Oracle Endeca (OEID) - Exploring Unstructured Data - Twitter & Blog Analytics - Part 1
Recently the entire BI landscape of how we do reporting and how the data is consumed seems to be on the change constantly. Until a year back, the whole world of BI (at least from a perspective of Oracle) revolved around building Data Warehouses (& OLAP/Essbase cubes) and then the old school (if i may call that) way of modeling those in the RPD. Majority of BI is still done this way. But i have always wondered whether the traditional BI tools are capable of handling the massive amounts of data generated around the internet/social media these days. Not only will it take insane amount of time in modeling all the data, it will still be "model" dependent.
In addition, BI tools have always needed the underlying sources to be structured.
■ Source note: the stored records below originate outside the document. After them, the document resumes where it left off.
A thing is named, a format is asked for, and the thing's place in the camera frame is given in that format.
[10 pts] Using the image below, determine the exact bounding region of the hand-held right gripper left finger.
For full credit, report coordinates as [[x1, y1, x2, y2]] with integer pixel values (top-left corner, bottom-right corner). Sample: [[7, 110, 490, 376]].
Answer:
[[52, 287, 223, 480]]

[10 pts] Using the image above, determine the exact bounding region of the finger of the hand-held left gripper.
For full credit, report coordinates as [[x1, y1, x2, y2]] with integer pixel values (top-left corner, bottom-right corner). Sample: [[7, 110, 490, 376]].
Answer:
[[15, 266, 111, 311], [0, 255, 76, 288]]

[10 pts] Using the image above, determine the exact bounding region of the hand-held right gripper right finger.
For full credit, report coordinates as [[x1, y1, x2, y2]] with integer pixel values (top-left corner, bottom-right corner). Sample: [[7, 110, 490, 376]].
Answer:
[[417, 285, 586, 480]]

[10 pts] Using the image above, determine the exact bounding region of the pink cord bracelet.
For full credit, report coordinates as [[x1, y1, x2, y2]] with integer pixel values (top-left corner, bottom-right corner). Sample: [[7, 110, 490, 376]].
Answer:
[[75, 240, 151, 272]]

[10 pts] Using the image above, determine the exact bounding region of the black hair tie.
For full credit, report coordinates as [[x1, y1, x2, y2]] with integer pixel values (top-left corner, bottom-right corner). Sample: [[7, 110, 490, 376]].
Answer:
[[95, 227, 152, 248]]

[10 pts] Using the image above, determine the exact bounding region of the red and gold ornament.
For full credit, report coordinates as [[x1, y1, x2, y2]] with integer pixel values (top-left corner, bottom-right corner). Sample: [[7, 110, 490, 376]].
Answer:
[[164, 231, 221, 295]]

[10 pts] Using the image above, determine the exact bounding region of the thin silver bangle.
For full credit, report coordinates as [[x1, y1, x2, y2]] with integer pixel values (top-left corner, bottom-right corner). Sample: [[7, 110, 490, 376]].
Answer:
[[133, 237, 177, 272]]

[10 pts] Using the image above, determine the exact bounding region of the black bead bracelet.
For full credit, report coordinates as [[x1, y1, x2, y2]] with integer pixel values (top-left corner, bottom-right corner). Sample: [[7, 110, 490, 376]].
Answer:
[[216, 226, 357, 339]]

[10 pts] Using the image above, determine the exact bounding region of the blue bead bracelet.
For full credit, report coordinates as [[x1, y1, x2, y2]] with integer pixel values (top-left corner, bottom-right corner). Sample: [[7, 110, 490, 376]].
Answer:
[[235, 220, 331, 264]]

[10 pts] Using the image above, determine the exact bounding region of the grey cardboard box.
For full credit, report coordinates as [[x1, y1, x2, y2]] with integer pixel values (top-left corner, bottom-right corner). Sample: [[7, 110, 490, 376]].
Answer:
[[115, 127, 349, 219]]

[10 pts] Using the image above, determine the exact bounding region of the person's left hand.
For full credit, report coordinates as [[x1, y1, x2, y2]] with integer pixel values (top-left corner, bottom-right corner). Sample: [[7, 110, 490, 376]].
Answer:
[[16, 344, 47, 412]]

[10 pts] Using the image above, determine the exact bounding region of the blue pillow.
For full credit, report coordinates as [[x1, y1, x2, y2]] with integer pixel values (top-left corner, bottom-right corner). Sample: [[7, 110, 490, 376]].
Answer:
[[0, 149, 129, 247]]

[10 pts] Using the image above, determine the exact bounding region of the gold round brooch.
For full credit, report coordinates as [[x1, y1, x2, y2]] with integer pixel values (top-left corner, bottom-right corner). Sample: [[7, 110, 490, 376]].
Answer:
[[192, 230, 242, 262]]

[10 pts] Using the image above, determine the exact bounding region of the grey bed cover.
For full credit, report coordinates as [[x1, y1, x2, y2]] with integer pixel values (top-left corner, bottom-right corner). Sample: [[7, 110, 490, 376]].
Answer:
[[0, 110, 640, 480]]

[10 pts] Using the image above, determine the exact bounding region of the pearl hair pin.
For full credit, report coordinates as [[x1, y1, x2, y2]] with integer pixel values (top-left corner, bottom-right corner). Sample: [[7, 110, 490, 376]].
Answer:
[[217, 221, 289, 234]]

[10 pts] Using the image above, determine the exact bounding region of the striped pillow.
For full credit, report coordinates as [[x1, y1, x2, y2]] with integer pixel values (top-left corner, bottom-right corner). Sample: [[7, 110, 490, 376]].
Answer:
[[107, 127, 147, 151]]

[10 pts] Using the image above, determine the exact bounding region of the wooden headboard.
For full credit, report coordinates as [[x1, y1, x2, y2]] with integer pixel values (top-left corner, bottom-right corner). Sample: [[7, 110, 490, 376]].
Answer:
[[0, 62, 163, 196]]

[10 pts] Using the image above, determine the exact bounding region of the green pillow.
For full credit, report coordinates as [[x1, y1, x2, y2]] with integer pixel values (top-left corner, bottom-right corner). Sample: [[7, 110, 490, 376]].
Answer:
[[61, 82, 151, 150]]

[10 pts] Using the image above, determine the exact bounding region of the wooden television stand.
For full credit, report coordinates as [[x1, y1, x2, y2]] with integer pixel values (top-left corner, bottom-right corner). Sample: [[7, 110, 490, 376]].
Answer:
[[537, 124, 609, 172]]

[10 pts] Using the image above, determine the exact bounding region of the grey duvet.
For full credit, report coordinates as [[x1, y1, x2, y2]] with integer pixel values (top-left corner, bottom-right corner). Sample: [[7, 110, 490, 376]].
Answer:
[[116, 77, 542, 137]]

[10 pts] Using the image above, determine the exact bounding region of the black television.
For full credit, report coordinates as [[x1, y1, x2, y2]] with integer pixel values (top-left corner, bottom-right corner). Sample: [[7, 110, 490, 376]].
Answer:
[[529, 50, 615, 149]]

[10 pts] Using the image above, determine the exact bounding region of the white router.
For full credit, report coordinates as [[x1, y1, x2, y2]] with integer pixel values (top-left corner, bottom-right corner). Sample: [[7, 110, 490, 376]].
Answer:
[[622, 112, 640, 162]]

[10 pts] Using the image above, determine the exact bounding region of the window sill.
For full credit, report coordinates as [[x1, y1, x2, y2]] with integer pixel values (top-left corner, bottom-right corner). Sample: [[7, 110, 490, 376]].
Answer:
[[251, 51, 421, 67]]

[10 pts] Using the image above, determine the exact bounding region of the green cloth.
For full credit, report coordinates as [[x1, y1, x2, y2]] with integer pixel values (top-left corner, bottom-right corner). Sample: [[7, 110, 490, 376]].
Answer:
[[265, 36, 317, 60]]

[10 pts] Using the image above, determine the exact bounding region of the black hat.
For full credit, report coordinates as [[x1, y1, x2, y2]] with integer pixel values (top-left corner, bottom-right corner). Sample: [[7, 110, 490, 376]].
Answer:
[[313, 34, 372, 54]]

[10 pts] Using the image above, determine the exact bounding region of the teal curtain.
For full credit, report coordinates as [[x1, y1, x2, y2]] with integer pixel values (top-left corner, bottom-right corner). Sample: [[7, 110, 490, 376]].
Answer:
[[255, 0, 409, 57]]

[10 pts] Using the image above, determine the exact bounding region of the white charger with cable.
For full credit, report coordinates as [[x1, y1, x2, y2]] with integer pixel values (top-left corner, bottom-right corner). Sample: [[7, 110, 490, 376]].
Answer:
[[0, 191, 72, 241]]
Last year, as part of an engagement i took a look at both SAP Business Objects and IBM Cognos. In particular i was impressed by one specific tool called BOBJ Explorer. This tool unlike traditional BI where we pick & choose columns, was based on attribute key-value pair reporting i.e. you could do a search across all the data across all columns and then it will bring out key metrics related to the search. BI EE just did not have a tool that matched what BOBJ Explorer did. And i wondered how Oracle was going to plug that gap in the product set since unstructured data search and reporting is a key requirement these days. And then the Endeca acquisition happened and the rest as they say is history. Mark did a series of postings on how Endeca works here. Endeca acquisition opens up a lot of possibilities which were considered out of reach from a perspective of BI EE. Lets take for example Twitter feeds or blog posts. These data are all unstructured but there is so much information that we can glean out of them. For example, by just monitoring Twitter feeds one can find out the common issues of a recently launched product (say apple iPhone 4 reception issue). Or when you go to movies, you basically look at the related twitter feeds to find out whether it is a good movie in the first place to go and watch. Basically Sentiment Analysis is a lot more important in the context of social networks. BOBJ Explorer though did the search well, it just could not handle unstructured data well (at least when i took a look sometime back). So Endeca acquisition to me personally was interesting as that opened up an opportunity for Oracle to do unstructured data reporting. Also, to me personally Endeca+Data Mining makes a lot more sense than BIEE + Data Mining. Oracle Data Mining is so good when it comes to text analytics/mining - i am intrigued at the opportunities this has now opened up.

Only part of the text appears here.